Like everything has already been set. Without your approval or acknowledgment. Predetermined from some estranged and impossibly far away source point in the past. Things were only ever going to play out this one way. That everything — everything since the Big Bang about 13 billion years ago got this whole show started — is just playing out now, rattling down pachinko pins and levers and slots to arrive at the only end there was ever going to be…?

Randomness and free will are illusions. Consciousness allows us apes an active window into the game’s recording on the ever-multiplying screen of reality, to point and laugh and cry, to ‘participate’, but not to alter the course of things.

The world is not over, of course, not yet. But its implosion is promised in its beginning, coded-in from that extraordinary, incepting explosion:

https://en.wikipedia.org/wiki/De_Sitter_universe

Yeah.

Idk. Weird imaginings. Useless thoughts? Perhaps.

After all, there is still so much FUN yet to be had…

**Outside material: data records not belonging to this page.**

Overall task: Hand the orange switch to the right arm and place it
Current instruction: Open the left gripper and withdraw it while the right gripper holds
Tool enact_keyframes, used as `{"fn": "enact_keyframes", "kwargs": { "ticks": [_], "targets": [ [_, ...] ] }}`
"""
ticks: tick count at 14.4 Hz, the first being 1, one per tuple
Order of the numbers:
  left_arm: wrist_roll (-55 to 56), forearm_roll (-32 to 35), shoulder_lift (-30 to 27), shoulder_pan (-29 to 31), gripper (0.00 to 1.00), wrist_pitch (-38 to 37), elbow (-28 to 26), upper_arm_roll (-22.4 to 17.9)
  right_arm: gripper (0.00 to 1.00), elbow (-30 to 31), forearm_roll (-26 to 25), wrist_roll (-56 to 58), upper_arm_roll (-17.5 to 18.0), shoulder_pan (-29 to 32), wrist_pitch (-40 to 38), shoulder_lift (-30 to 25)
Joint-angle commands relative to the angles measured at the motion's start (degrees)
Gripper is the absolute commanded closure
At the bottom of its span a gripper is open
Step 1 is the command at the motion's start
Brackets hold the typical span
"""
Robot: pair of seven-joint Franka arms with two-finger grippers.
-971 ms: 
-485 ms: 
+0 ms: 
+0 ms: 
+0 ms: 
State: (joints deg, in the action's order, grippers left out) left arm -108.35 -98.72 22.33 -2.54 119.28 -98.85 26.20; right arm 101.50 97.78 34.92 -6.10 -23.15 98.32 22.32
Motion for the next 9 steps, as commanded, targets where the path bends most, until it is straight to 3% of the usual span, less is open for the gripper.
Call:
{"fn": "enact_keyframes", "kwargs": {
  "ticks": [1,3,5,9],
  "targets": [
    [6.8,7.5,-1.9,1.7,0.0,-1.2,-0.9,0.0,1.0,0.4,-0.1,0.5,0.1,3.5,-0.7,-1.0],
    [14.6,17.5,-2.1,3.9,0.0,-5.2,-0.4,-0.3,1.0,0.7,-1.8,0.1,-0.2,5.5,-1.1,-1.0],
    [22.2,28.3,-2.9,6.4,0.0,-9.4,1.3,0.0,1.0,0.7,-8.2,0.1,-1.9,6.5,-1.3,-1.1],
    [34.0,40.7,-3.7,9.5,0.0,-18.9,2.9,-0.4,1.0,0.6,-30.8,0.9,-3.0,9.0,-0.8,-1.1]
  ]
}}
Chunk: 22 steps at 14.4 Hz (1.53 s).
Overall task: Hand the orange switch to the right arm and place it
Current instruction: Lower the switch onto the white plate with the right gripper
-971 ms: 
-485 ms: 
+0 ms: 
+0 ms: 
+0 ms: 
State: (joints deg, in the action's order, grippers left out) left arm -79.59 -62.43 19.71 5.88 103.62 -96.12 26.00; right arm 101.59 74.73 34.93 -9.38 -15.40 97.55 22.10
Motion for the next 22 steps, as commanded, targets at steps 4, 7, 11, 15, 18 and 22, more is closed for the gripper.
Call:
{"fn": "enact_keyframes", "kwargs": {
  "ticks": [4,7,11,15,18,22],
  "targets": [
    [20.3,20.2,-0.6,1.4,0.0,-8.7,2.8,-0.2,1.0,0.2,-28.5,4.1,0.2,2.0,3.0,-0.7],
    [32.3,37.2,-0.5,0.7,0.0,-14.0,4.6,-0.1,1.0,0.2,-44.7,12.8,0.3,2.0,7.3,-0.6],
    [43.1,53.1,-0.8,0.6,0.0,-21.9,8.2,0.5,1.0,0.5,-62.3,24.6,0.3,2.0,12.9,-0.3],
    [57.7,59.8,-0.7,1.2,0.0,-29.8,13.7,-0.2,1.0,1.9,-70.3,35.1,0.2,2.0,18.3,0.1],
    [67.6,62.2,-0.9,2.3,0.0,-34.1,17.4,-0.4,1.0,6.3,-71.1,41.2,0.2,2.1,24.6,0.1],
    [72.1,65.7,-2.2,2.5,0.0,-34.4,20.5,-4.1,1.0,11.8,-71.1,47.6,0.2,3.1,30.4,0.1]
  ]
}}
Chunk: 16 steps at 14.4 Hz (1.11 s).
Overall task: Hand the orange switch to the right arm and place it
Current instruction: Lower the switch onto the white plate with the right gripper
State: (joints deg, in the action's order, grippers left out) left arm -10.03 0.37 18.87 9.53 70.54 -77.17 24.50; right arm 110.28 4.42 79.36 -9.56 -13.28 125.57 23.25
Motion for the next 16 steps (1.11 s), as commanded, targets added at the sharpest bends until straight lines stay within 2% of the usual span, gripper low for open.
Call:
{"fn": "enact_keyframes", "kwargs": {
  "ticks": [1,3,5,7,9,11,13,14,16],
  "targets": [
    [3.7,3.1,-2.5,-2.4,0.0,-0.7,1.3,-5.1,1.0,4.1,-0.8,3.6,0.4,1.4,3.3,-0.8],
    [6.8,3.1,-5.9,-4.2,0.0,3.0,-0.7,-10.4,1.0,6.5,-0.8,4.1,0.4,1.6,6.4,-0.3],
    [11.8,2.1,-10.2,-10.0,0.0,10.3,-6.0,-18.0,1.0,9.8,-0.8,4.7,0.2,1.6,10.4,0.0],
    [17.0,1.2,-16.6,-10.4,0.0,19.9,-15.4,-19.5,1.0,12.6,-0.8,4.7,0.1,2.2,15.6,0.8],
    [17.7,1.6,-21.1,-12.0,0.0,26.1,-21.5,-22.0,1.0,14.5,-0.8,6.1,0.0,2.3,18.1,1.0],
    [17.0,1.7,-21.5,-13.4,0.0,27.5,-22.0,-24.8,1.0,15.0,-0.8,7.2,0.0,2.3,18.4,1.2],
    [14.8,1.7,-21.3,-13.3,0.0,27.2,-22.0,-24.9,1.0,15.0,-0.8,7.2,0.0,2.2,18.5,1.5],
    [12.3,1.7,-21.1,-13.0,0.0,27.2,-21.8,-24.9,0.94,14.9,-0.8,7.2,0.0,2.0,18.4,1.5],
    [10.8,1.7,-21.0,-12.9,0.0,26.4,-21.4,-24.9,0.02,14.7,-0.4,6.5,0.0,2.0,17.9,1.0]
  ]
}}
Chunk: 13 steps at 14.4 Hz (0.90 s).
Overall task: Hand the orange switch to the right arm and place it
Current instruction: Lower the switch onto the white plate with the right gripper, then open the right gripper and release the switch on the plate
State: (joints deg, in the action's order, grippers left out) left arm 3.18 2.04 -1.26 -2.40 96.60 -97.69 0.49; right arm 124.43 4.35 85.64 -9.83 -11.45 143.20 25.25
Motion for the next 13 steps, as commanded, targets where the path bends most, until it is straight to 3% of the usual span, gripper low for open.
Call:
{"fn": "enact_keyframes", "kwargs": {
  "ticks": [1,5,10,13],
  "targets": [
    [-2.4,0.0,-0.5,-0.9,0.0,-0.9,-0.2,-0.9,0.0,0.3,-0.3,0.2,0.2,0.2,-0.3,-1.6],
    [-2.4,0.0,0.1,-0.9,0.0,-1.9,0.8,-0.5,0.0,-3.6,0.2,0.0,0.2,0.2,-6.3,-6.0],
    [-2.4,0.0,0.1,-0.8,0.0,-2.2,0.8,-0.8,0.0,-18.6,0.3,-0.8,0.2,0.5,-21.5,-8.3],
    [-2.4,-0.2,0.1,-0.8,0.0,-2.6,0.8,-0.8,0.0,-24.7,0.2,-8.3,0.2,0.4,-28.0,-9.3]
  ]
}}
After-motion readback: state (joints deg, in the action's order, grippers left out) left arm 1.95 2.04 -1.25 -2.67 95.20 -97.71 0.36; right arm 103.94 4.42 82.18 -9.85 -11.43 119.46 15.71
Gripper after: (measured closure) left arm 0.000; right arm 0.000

Anyway, I wanted to write this musing about one of my favorite songs from one of my favorite bands. “Altered Course.” Not one many probably know; the song is effective in making me emotional without words, in letting me bask in its slow flow and ponder the whole of my life… including existential questions like the above.

“Altered Course” — by the band ISIS, from the album Panopticon

~ “Altered Course” was described as one “of the most emotionally engaging rock songs of a decade, or more”. This excerpt contains the transition from the introductory movement into the early crescendo.

“Altered Course” is an instrumental track. It throws out an aura upon the listener, with drums leading, a steady hum of guitar backgrounding, ambient keys in the foreground, the bass carrying the back end of the track. The layers combine to form an emotional orchestration, constantly building, every cymbal crash spelling the listener to keep on. To get to the next passage, of the song and the album. The penultimate track, “Altered Course” is both a culmination track and a hype track, for everything that came before and for the transcendent album closer coming next in “Grinning Mouths.” It is one of my favorite songs.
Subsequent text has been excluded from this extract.